Il est normal que certaines personnalités ou situations fassent réagir une personne, lui fassent perdre ses moyens. Chacun a ses limites et ses cordes sensibles. Outre l’inconfort que créent ces situations, elles rendent moins efficaces, car souvent le gestionnaire ne dispose pas des bons outils pour les gérer. Il lui faut donc être suffisamment humble pour reconnaître ses limites et rechercher du soutien et de l’information sur la façon de composer avec la situation. Pour obtenir une perspective et des outils différents, il ne doit pas hésiter à solliciter l’opinion de collègues et à utiliser leurs forces et habiletés. Une perspective externe est souvent aidante.

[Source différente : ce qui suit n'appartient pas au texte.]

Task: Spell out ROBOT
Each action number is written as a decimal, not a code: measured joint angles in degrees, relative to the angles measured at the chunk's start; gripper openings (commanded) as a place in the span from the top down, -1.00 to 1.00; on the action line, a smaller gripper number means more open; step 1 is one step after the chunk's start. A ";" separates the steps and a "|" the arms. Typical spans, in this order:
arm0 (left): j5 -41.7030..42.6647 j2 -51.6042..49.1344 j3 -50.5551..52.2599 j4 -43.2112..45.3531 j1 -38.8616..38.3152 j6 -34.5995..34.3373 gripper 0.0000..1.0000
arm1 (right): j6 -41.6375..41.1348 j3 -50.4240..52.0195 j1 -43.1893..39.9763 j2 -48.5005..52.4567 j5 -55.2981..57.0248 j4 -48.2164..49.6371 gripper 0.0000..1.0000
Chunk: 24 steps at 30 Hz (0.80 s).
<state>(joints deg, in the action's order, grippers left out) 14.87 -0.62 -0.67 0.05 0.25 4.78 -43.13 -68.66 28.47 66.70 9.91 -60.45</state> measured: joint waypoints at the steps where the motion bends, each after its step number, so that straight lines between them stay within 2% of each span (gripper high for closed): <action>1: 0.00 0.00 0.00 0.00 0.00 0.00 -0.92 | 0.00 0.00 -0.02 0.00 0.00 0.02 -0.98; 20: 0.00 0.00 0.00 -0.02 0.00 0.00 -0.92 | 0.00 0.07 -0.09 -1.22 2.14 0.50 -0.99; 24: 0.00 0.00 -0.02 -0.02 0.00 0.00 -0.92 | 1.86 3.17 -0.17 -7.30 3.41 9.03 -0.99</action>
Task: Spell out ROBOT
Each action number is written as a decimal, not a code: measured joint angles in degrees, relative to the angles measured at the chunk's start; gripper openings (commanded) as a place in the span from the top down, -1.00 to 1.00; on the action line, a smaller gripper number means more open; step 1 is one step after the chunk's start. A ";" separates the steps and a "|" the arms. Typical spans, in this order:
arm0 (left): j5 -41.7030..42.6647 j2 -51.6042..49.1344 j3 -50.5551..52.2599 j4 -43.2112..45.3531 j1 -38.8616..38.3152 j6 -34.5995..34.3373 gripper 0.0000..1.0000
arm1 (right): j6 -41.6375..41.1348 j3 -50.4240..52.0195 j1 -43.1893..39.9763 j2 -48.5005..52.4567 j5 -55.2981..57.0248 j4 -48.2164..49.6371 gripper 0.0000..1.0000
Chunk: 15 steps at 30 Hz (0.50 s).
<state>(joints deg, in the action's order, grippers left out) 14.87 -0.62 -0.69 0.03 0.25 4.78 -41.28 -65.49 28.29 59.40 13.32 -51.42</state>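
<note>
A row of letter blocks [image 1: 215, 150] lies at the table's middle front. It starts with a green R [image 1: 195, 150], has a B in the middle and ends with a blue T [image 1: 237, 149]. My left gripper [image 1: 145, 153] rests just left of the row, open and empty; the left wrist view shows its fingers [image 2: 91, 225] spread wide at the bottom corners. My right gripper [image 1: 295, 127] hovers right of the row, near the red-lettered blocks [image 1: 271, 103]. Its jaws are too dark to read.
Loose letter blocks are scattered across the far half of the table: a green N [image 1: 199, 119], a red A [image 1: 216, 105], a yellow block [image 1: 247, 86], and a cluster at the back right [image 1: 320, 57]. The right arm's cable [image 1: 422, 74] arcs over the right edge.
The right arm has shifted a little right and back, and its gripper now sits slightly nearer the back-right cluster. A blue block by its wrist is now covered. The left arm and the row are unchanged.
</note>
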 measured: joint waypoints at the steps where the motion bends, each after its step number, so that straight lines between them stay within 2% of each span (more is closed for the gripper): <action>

Dans une relation difficile avec un employé en invalidité ou en retour au travail, il faut se rappeler que les solutions résident dans l’application d’un cadre clair et dans l’implication consciente de l’employé et du gestionnaire dans la démarche vers une destination commune. Une saine gestion de ses émotions et une conscience de la dynamique pour éviter les pièges et la confrontation seront également des aides précieuses. On doit se montrer ouvert à l'identification de compromis et au changement de ses façons de faire! Être stratégique pour obtenir une meilleure collaboration du travailleur et faciliter son retour au travail. Parfois, cela ne sera pas possible. Dans ces moments, le gestionnaire aura néanmoins fait la démonstration de son réel désir d’aider et aura mis en place un processus humain et juste. Son énergie sera alors investie efficacement pour obtenir la résolution, administrative ou autre, du dossier.
EXEMPLES CLINIQUES | ||
Madame Martyr | Monsieur Irrité | |
Situation | Se dit victime de la mesquinerie de ses collègues, pleure beaucoup et met les solutions en échec. Un sentiment d’impuissance porte le gestionnaire à la prendre en charge. | Craint de se blesser, est agressif, accuse le gestionnaire de conspirer contre lui et est emporté avec ses collègues, qui s’occupent alors de ses tâches. Le gestionnaire se surprend à se justifier devant lui. |
Faire table rase | Désamorcer pleurs et victimisation en reconnaissant la souffrance de l’employée et souligner l’importance accordée à son bien-être. Solliciter sa collaboration pour que les discussions futures soient orientées vers des solutions pour rétablir un climat respectueux avec ses collègues et assurer sa prestation de travail. Prévenir que les rencontres futures seront recadrées en ce sens. | Désamorcer la colère en identifiant la dynamique des rencontres et son désir de l’aider. Proposer une nouvelle façon de faire : parler de solutions qui l’aideront à se sentir davantage en sécurité. S’entendre ensuite sur les règles des rencontres (respect, ouverture et mode solution). Cesser la rencontre aussitôt qu’elle ne respecte plus les règles. |
Établir les règles du jeu | Clarifier ses responsabilités (ex. : assurer un cadre de travail sain) et celles de l’employée (ex. : obtenir de l’aide pour gérer ses émotions et relations) ainsi que les limites (ex. : on ne peut changer l’équipe ni isoler l’employée). | Clarifier ses responsabilités (ex. : offrir un environnement de travail sécuritaire) et celles de l’employé (ex. : ouverture aux solutions et proactivité) ainsi que les règles d’accommodement en vigueur. Indiquer son ouverture à faire des compromis à l’intérieur de ce cadre. |
Solutions orientées vers le futur | Valider l’importance d’un climat sain. Solutions pour rétablir la relation : rencontre de médiation, mécanisme de rétroaction, aide du PAE pour gérer ses émotions, etc. | Reconnaître les craintes de l’employé de se blesser. Présenter l’information sur l’évaluation de poste notamment. Identifier un objectif commun : veiller à ce qu’il puisse travailler sans se blesser. Solutions envisagées : reprise progressive des tâches, soutien temporaire d’un collègue, coaching sur des techniques de travail sécuritaire. |
Daniel Morin, CRHA, directeur services en entreprise, et Karine St-Jean, Ph. D., psychologue, conseillère principale réadaptation, L'équipe Entrac
Source : Effectif, volume 15, numéro 4, septembre/octobre 2012.